[Data excerpts]
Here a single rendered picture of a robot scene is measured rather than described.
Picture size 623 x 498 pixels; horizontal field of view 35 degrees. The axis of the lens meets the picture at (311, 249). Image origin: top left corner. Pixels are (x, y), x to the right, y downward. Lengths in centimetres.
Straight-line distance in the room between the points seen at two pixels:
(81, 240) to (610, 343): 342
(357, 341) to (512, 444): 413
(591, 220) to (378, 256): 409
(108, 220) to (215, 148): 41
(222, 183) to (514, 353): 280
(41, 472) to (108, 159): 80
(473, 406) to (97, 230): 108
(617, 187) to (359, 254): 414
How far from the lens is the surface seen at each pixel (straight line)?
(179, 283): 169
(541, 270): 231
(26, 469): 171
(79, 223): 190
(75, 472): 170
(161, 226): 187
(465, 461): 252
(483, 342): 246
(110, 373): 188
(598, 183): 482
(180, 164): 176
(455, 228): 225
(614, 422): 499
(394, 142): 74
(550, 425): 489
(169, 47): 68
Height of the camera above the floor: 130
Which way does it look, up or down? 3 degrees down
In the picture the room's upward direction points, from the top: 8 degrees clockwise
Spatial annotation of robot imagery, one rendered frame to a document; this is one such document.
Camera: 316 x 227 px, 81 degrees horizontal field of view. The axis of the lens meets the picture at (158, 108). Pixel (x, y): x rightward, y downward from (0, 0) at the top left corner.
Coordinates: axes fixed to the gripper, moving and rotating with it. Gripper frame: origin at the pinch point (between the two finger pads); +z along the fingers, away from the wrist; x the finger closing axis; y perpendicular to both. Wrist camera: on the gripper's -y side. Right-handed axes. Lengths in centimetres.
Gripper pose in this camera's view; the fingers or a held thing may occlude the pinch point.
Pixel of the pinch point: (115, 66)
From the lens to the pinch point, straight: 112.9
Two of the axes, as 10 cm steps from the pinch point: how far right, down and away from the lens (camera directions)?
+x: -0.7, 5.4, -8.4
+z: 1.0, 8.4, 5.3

*What is expected*.
Recopy all of the records verbatim.

*Problem solution*.
Here a single rendered picture of a robot scene is measured rather than described.
Picture size 623 x 498 pixels; horizontal field of view 35 degrees. The axis of the lens meets the picture at (311, 249). Image origin: top left corner. Pixels are (x, y), x to the right, y downward. Lengths in centimetres.
Straight-line distance in the room between the points seen at two pixels:
(81, 240) to (610, 343): 342
(357, 341) to (512, 444): 413
(591, 220) to (378, 256): 409
(108, 220) to (215, 148): 41
(222, 183) to (514, 353): 280
(41, 472) to (108, 159): 80
(473, 406) to (97, 230): 108
(617, 187) to (359, 254): 414
How far from the lens is the surface seen at each pixel (straight line)?
(179, 283): 169
(541, 270): 231
(26, 469): 171
(79, 223): 190
(75, 472): 170
(161, 226): 187
(465, 461): 252
(483, 342): 246
(110, 373): 188
(598, 183): 482
(180, 164): 176
(455, 228): 225
(614, 422): 499
(394, 142): 74
(550, 425): 489
(169, 47): 68
Height of the camera above the floor: 130
Which way does it look, up or down? 3 degrees down
In the picture the room's upward direction points, from the top: 8 degrees clockwise
Spatial annotation of robot imagery, one rendered frame to a document; this is one such document.
Camera: 316 x 227 px, 81 degrees horizontal field of view. The axis of the lens meets the picture at (158, 108). Pixel (x, y): x rightward, y downward from (0, 0) at the top left corner.
Coordinates: axes fixed to the gripper, moving and rotating with it. Gripper frame: origin at the pinch point (between the two finger pads); +z along the fingers, away from the wrist; x the finger closing axis; y perpendicular to both. Wrist camera: on the gripper's -y side. Right-handed axes. Lengths in centimetres.
Gripper pose in this camera's view; the fingers or a held thing may occlude the pinch point.
Pixel of the pinch point: (115, 66)
From the lens to the pinch point, straight: 112.9
Two of the axes, as 10 cm steps from the pinch point: how far right, down and away from the lens (camera directions)?
+x: -0.7, 5.4, -8.4
+z: 1.0, 8.4, 5.3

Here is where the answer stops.